27 Le rapport final du Comité d’enquête comptait 109 pages. Il a d’abord été présenté à M. Leis, qui l’a ensuite transmis à Mme MacDonald vers la mi-août. Cette dernière, à titre de sous-directrice régionale intérimaire (Ontario) au sein du SCC, savait qu’une enquête était en cours, mais n’avait pas pris part au processus. Elle a affirmé qu’il lui avait fallu une semaine pour lire le rapport et en analyser le contenu. Elle en a ensuite fait parvenir une copie, accompagnée d’une lettre datée du 25 août 2011, à Mme Hassard. Elle a demandé à cette dernière de fournir ses commentaires au plus tard le 2 septembre. Elle l’a informée qu’une fois ses commentaires reçus, le personnel de son bureau communiquerait avec elle pour fixer la date d’une réunion disciplinaire. Elle a également signifié à Mme Hassard que celle-ci pouvait être accompagnée d’un représentant à la réunion (pièce E2, onglet 7).

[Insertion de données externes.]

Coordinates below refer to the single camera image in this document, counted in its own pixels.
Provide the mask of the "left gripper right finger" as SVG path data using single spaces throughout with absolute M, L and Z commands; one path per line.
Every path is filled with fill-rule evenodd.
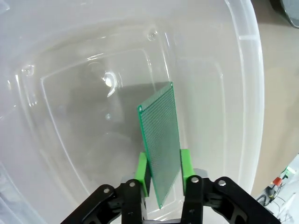
M 232 179 L 211 181 L 207 172 L 194 169 L 188 149 L 180 151 L 184 190 L 182 224 L 201 224 L 204 207 L 210 207 L 230 224 L 276 224 L 274 217 Z

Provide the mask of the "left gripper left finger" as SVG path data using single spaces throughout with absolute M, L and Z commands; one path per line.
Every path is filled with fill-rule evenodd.
M 103 184 L 86 198 L 63 224 L 142 224 L 147 219 L 145 198 L 150 194 L 151 174 L 145 153 L 140 153 L 137 171 L 117 188 Z

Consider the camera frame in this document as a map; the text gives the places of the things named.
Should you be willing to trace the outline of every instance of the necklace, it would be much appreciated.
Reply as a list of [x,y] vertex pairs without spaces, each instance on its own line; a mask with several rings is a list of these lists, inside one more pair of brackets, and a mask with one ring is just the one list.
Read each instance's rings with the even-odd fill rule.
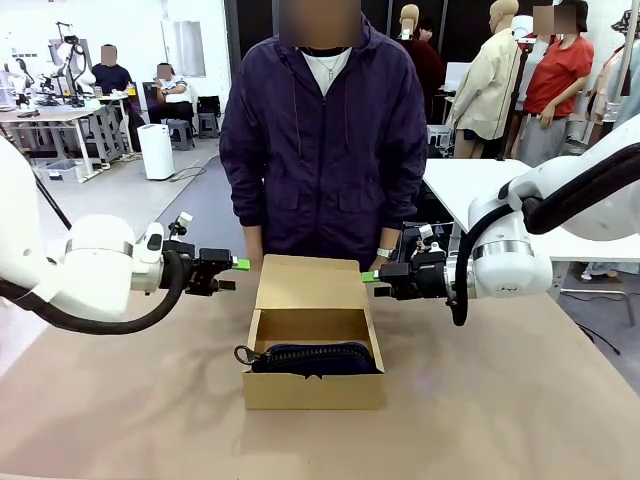
[[336,69],[336,65],[338,65],[338,62],[340,61],[340,55],[342,55],[345,51],[346,51],[346,49],[343,48],[342,51],[337,55],[336,61],[333,62],[333,66],[332,67],[328,67],[310,49],[308,50],[308,52],[311,54],[311,56],[313,58],[315,58],[316,62],[318,62],[320,65],[322,65],[325,69],[327,69],[329,71],[329,80],[333,80],[333,76],[334,76],[333,75],[333,71]]

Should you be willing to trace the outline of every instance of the man in purple jacket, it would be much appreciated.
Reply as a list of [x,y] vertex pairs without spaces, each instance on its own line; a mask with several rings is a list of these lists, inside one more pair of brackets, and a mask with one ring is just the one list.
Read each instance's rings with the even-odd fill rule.
[[234,78],[220,159],[256,268],[276,253],[377,269],[415,213],[427,156],[422,89],[402,46],[345,8],[356,4],[289,2],[305,34],[256,45]]

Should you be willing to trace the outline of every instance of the purple jacket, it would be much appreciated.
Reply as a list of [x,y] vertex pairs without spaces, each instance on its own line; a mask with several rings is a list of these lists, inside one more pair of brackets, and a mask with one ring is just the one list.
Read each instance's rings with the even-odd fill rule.
[[265,253],[368,269],[381,228],[415,213],[426,129],[411,59],[364,16],[361,44],[326,97],[299,50],[265,40],[234,78],[222,125],[234,212],[262,225]]

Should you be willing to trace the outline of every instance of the box lid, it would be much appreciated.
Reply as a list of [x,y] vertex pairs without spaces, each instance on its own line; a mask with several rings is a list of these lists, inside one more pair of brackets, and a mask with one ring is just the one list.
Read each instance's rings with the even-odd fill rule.
[[358,262],[267,255],[262,266],[256,308],[369,308]]

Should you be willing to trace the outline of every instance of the cardboard box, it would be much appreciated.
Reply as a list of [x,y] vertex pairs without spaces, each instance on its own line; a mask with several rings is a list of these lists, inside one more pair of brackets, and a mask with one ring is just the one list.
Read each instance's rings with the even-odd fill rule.
[[268,255],[247,346],[358,342],[380,374],[317,376],[243,373],[247,409],[375,410],[384,405],[384,366],[358,263]]

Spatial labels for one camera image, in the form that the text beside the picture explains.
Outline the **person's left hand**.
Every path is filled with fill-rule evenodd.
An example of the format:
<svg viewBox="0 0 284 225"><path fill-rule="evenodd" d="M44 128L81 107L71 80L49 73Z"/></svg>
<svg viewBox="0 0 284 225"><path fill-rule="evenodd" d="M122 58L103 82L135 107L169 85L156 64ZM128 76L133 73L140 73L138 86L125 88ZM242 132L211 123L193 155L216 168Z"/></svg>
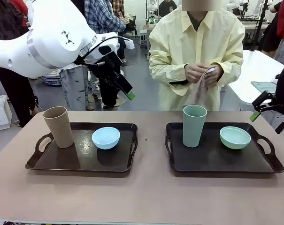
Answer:
<svg viewBox="0 0 284 225"><path fill-rule="evenodd" d="M206 72L205 72L205 84L207 87L215 86L218 80L223 75L223 68L219 64L213 64Z"/></svg>

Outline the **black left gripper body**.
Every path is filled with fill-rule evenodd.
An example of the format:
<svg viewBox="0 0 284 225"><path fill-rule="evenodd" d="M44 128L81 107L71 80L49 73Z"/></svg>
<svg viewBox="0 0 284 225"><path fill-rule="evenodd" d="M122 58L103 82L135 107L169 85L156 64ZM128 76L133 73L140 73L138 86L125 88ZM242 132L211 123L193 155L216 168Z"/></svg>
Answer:
<svg viewBox="0 0 284 225"><path fill-rule="evenodd" d="M94 75L99 79L110 81L124 80L121 74L121 60L115 52L111 52L95 63Z"/></svg>

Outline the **person's right hand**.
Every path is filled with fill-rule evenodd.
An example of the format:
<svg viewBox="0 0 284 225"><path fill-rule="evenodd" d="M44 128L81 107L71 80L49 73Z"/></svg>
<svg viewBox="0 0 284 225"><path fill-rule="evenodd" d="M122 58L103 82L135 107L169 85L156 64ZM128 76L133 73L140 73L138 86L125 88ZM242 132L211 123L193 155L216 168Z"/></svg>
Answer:
<svg viewBox="0 0 284 225"><path fill-rule="evenodd" d="M206 70L207 67L202 64L186 64L184 67L186 79L190 83L197 83Z"/></svg>

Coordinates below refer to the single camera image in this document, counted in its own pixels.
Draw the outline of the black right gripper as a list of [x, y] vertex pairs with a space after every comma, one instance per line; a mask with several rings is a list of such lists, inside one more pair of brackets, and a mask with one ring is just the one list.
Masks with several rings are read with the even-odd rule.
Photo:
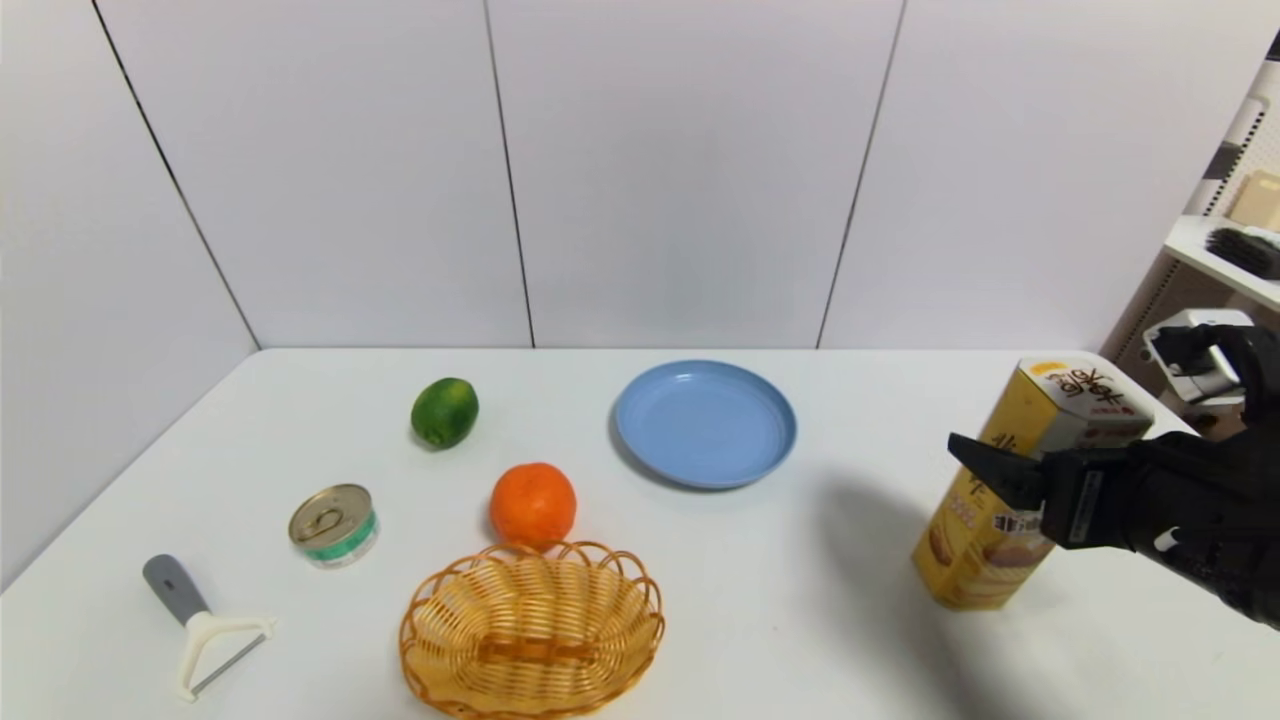
[[1044, 502], [1041, 528], [1065, 550], [1196, 548], [1179, 533], [1204, 519], [1212, 445], [1203, 437], [1169, 432], [1123, 448], [1050, 454], [1041, 465], [956, 433], [947, 448], [1010, 509], [1039, 511]]

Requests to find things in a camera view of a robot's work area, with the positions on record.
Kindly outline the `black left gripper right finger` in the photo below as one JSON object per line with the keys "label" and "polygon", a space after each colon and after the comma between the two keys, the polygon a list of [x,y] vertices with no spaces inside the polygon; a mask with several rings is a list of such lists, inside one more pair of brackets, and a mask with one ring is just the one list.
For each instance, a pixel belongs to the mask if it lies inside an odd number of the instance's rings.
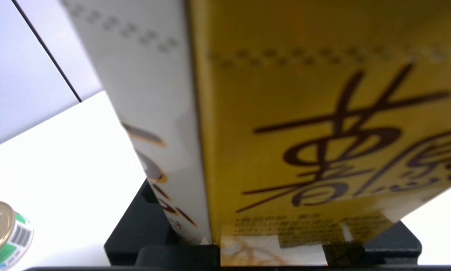
{"label": "black left gripper right finger", "polygon": [[399,221],[365,244],[324,245],[323,251],[329,266],[416,265],[423,246]]}

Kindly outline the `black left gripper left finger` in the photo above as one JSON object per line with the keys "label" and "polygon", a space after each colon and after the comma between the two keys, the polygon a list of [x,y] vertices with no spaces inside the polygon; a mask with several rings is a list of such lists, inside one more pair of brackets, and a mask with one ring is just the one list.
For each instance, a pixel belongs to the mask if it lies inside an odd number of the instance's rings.
{"label": "black left gripper left finger", "polygon": [[182,245],[144,181],[104,245],[112,266],[220,266],[215,245]]}

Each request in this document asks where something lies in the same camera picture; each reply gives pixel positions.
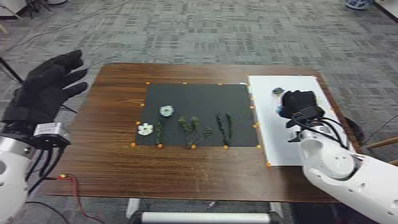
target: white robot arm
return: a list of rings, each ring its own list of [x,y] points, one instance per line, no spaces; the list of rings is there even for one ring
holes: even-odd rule
[[[350,152],[311,91],[284,93],[279,115],[286,128],[300,126],[290,142],[300,145],[309,182],[379,223],[398,223],[398,167]]]
[[[13,220],[27,201],[25,174],[34,152],[27,143],[0,137],[0,224]]]
[[[325,126],[315,128],[329,132]],[[379,223],[398,223],[398,167],[352,153],[309,130],[300,133],[299,144],[313,185]]]

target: small flower
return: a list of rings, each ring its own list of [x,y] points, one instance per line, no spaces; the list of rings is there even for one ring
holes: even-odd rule
[[[153,125],[149,125],[148,123],[144,123],[139,126],[139,134],[141,135],[149,135],[153,133]]]
[[[174,108],[173,108],[171,105],[160,107],[160,114],[162,114],[164,117],[171,117],[173,113],[174,113]]]

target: chair
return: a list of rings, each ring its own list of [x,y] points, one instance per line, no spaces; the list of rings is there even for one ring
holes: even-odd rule
[[[384,140],[384,141],[373,143],[372,145],[366,146],[366,149],[373,150],[375,148],[380,148],[380,147],[384,147],[384,146],[388,146],[388,145],[391,145],[391,144],[395,144],[395,143],[398,143],[398,137],[389,138],[388,140]],[[398,159],[393,160],[389,163],[391,163],[395,166],[398,166]]]
[[[4,9],[9,11],[9,13],[14,15],[14,17],[16,17],[20,20],[23,20],[21,17],[18,16],[16,12],[14,12],[14,11],[11,10],[11,8],[4,5],[4,3],[0,3],[0,8],[4,8]],[[5,27],[2,26],[2,24],[0,24],[0,30],[2,30],[2,32],[4,32],[5,34],[9,34],[9,31],[7,31]]]

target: red wire
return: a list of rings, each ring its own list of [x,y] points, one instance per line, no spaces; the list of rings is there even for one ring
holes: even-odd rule
[[[84,206],[82,206],[82,201],[80,201],[80,196],[78,196],[78,178],[68,174],[68,176],[71,177],[71,185],[73,185],[73,196],[75,196],[75,199],[77,199],[77,204],[78,204],[78,210],[82,212],[82,215],[87,219],[93,219],[96,220],[100,223],[105,224],[103,220],[93,216],[87,215],[85,211],[84,211]]]

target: white sheet
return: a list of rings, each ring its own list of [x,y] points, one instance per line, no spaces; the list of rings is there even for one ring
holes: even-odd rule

28 Je prends ici le temps de préciser certaines nuances dans le choix des termes utilisés. Dans son témoignage, Mme MacDonald a précisé que les réunions disciplinaires avaient lieu avant que des décisions d’ordre disciplinaire soient prises, le cas échéant. Ces réunions visent à permettre à la personne qui fait l’objet d’une enquête de fournir des commentaires, des réponses ou des éléments de preuve supplémentaires qu’elle considère comme suffisamment pertinents pour être inclus dans le rapport et pris en considération dans toute décision que la direction pourrait prendre. Par opposition, l’audience disciplinaire a lieu une fois que la décision d’ordre disciplinaire a été prise. Son but est simplement de communiquer la décision à la personne faisant l’objet de l’enquête.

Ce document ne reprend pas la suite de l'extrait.